__Task goal__
The answer is a single number: the count of lines below in which the word "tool" appears.

__Input data__
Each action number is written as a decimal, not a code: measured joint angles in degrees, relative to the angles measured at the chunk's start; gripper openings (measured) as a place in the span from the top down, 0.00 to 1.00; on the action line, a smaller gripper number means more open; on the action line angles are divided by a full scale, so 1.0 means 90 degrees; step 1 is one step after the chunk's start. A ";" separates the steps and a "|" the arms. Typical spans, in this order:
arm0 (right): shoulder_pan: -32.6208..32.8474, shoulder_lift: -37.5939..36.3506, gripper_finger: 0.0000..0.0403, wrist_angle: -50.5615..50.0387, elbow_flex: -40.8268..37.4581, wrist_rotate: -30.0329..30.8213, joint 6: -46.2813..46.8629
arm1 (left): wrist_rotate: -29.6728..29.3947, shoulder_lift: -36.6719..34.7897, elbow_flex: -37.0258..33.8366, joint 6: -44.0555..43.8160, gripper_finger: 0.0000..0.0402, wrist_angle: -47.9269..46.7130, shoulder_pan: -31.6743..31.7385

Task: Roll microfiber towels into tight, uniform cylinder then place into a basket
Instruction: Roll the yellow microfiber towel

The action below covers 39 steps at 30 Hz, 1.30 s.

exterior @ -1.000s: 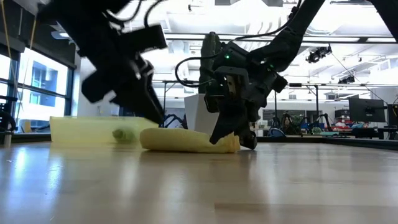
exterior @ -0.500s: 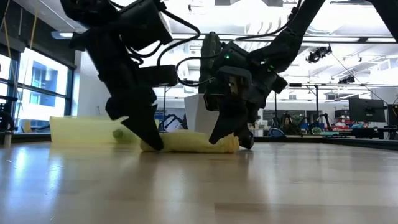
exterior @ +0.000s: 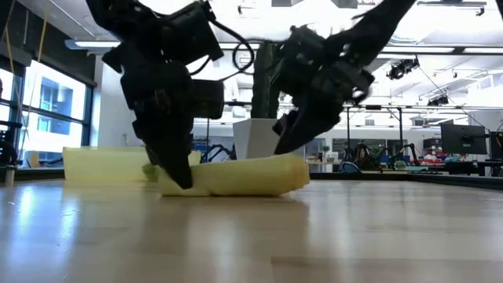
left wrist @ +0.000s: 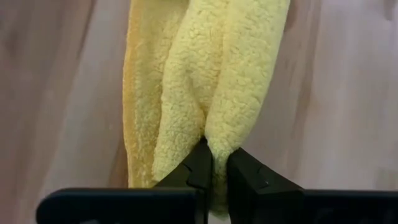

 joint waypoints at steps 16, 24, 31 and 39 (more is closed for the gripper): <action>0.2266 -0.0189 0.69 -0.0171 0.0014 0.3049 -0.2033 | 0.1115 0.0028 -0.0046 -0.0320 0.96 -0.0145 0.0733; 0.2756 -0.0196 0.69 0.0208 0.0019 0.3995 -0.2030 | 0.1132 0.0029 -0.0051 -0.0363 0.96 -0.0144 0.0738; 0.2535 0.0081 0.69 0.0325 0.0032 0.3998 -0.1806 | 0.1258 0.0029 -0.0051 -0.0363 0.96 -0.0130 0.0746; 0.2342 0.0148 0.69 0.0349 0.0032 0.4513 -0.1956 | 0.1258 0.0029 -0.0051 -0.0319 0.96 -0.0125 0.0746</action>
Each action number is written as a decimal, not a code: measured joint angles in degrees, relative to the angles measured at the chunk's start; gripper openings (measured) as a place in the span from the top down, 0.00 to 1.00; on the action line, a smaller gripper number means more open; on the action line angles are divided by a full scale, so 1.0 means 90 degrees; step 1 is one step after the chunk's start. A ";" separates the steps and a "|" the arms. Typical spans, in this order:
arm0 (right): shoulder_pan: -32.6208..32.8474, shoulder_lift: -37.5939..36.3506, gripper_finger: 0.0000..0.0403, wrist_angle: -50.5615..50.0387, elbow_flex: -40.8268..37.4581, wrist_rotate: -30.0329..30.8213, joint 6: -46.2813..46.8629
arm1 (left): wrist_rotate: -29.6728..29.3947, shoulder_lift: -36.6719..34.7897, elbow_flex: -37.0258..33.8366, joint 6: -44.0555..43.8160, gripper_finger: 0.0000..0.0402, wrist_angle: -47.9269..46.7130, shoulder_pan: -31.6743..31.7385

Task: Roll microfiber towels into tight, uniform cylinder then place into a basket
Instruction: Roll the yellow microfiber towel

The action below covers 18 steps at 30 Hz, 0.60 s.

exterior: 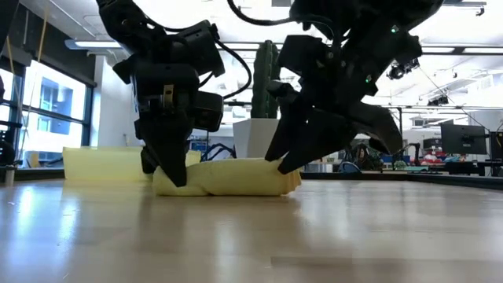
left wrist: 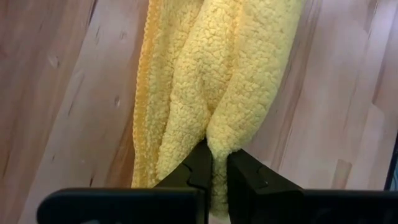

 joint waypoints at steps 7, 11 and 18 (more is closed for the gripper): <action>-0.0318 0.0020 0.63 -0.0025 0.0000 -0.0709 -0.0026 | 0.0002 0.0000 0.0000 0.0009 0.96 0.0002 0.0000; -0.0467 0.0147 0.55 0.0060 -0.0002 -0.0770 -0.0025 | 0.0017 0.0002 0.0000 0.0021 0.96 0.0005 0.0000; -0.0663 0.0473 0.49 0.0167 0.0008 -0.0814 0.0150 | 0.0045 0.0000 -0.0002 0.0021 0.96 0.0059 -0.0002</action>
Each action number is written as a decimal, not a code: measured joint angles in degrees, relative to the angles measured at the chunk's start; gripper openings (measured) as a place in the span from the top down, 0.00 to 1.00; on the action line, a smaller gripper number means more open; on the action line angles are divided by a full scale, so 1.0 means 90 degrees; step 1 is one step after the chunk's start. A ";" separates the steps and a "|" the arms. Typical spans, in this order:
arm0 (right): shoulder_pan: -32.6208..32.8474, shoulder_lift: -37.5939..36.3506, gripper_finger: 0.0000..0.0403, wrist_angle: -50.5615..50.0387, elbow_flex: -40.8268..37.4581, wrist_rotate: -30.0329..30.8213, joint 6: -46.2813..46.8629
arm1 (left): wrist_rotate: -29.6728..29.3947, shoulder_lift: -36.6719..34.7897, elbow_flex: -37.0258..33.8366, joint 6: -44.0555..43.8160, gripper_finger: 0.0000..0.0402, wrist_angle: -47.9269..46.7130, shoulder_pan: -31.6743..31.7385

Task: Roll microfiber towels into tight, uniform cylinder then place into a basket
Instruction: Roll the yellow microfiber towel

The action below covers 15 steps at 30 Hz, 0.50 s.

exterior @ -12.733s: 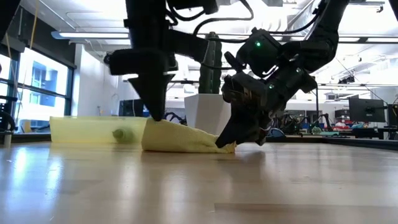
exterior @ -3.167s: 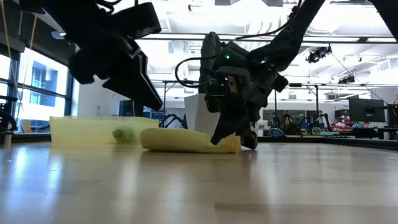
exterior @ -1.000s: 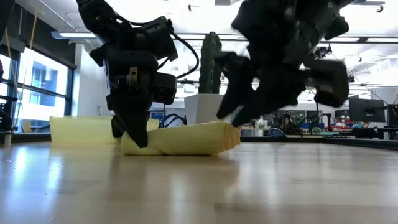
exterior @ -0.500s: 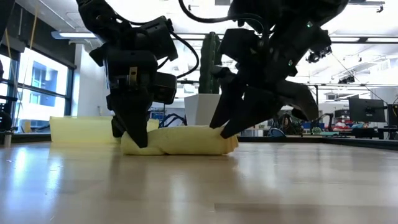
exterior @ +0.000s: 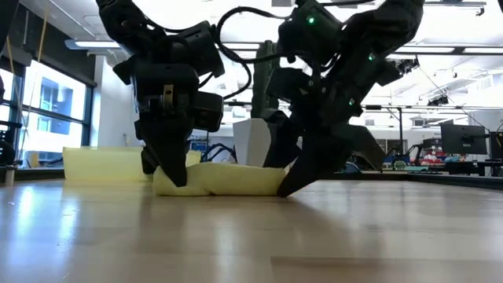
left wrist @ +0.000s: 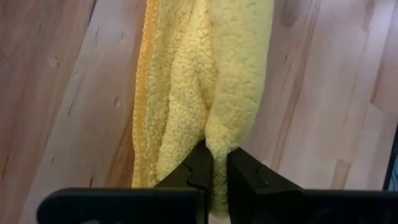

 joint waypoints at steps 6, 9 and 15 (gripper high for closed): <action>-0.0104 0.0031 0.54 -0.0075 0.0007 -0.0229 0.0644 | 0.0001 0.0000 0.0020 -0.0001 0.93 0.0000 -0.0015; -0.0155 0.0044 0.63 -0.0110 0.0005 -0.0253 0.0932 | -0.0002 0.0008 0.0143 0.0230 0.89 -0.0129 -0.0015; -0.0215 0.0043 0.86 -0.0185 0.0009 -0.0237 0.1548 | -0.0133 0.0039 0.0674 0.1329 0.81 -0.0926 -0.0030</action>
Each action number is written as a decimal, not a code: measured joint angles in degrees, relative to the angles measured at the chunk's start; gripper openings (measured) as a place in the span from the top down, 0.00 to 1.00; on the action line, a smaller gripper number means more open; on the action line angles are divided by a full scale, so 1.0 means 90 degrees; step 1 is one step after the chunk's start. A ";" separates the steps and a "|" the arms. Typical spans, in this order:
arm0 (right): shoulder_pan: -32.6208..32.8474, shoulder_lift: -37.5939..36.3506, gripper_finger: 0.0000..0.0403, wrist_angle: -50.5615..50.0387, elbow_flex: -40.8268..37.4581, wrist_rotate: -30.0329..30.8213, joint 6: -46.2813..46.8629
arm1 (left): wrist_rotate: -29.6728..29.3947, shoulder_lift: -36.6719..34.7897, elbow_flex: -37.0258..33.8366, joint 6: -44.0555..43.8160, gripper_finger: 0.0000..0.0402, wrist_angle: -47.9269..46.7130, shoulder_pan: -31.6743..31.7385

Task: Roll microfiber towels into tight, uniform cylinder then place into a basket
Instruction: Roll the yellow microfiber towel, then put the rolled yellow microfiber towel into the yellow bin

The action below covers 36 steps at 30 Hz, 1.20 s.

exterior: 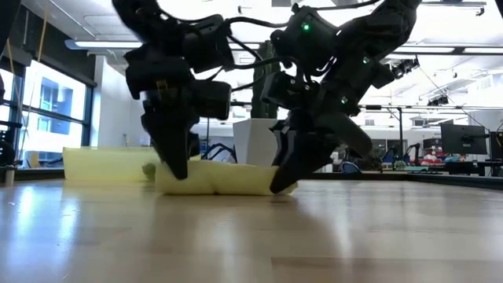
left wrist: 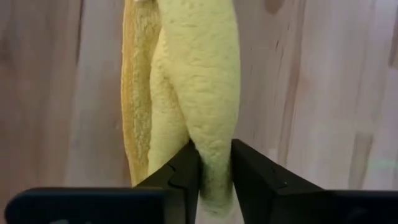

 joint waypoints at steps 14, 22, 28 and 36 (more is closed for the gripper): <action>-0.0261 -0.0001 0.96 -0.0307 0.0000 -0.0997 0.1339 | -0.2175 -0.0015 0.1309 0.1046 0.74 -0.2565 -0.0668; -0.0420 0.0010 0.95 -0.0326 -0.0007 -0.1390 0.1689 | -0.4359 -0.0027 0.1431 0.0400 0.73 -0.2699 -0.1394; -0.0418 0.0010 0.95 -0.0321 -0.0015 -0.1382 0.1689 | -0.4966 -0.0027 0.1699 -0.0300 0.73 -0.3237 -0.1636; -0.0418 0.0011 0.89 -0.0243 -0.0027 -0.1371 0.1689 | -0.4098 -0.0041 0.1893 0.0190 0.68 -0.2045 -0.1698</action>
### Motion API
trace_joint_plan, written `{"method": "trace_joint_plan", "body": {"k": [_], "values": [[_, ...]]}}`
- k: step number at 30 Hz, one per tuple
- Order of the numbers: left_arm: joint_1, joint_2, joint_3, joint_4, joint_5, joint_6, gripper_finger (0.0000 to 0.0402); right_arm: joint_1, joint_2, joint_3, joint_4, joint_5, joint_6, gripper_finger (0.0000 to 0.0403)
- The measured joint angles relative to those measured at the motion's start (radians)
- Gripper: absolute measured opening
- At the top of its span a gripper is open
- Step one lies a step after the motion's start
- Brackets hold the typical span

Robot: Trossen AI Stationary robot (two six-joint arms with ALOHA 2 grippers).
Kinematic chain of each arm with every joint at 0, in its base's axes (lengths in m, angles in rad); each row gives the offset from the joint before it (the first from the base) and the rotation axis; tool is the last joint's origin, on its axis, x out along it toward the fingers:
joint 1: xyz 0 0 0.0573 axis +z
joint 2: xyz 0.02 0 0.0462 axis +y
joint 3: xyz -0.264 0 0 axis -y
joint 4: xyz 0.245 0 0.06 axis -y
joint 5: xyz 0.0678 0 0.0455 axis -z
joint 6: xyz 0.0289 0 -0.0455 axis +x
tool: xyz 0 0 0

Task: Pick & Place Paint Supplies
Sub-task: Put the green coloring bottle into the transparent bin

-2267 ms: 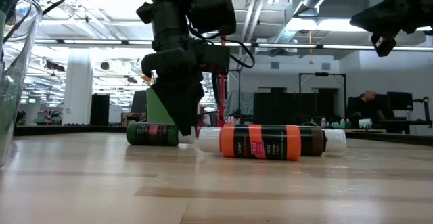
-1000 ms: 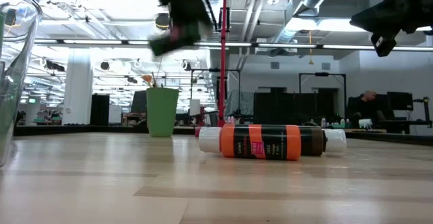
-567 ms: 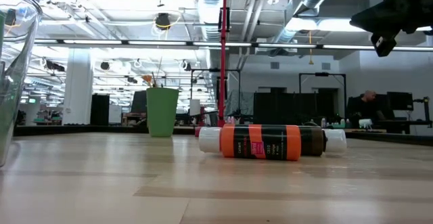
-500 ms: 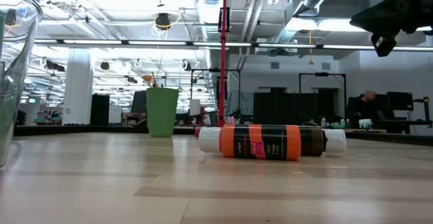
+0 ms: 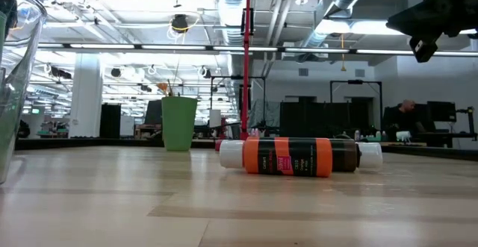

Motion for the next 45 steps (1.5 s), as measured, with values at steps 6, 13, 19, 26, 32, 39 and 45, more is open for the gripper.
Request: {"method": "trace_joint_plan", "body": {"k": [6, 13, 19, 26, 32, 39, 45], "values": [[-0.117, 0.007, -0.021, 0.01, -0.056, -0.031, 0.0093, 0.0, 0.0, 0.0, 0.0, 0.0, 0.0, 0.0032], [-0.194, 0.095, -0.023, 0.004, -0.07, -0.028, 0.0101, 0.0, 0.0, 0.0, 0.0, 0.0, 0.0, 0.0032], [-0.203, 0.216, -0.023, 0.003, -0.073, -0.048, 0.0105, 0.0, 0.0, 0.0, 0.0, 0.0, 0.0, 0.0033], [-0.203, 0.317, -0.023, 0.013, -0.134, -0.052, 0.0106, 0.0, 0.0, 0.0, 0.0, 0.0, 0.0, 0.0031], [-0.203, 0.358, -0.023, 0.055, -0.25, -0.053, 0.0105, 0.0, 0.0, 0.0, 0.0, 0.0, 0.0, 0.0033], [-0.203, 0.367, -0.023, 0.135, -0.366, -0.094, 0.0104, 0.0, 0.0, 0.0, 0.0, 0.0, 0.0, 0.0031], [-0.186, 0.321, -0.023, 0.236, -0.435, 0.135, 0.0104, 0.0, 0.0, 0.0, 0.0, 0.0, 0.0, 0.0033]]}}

__Answer space__
2